[Work instruction]
Where does the string "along" appear in the listing below? Copy every line where it does.

[Stored data]
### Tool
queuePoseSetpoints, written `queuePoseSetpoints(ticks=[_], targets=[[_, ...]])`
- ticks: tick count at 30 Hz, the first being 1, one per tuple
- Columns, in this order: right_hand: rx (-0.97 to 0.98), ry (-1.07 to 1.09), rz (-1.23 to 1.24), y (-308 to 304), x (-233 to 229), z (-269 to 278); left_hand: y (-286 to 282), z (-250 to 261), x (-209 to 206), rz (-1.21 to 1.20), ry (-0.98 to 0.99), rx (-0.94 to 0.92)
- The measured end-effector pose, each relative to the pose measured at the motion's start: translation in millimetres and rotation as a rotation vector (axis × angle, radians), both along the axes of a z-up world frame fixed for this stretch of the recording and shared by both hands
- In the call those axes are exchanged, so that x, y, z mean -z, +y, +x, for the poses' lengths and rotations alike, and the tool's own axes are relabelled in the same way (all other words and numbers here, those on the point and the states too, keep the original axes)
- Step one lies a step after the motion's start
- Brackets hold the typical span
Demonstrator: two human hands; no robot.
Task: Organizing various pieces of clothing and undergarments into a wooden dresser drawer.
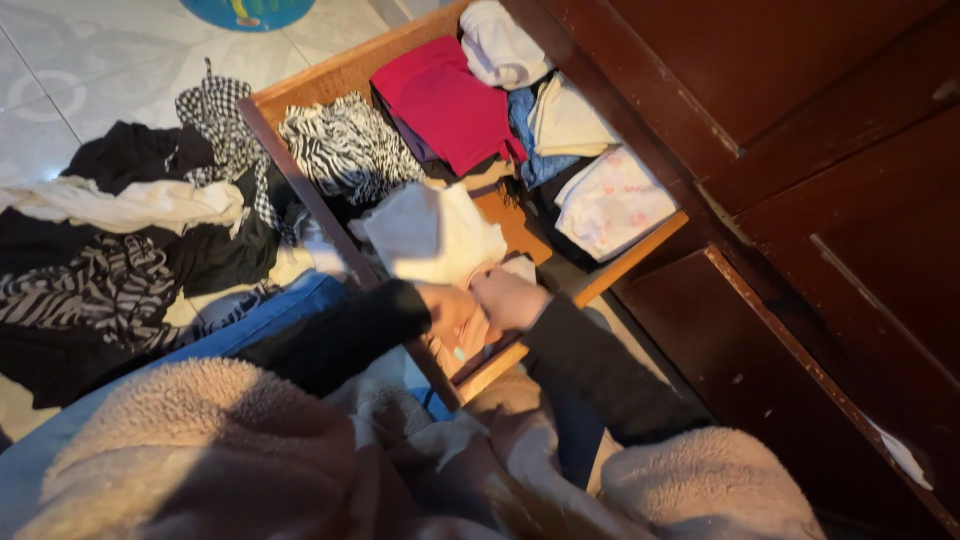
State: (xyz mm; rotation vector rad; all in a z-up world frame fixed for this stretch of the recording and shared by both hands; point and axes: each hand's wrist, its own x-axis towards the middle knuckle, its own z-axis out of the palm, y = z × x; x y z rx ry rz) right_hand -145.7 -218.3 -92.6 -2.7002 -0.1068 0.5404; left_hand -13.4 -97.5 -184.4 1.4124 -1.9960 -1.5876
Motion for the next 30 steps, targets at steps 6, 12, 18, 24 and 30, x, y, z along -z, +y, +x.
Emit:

[Exercise answer]
- The measured end-effector pose, each relative to the pose measured at the motion's start: translation in millimetres and rotation as a rotation vector (axis × angle, radians), both along the axes of a z-up world frame fixed for this stretch of the recording and shared by both hands
Motion for the next 30 steps, targets at steps 6, 12, 18, 24 and 30, x, y, z along -z, +y, +x.

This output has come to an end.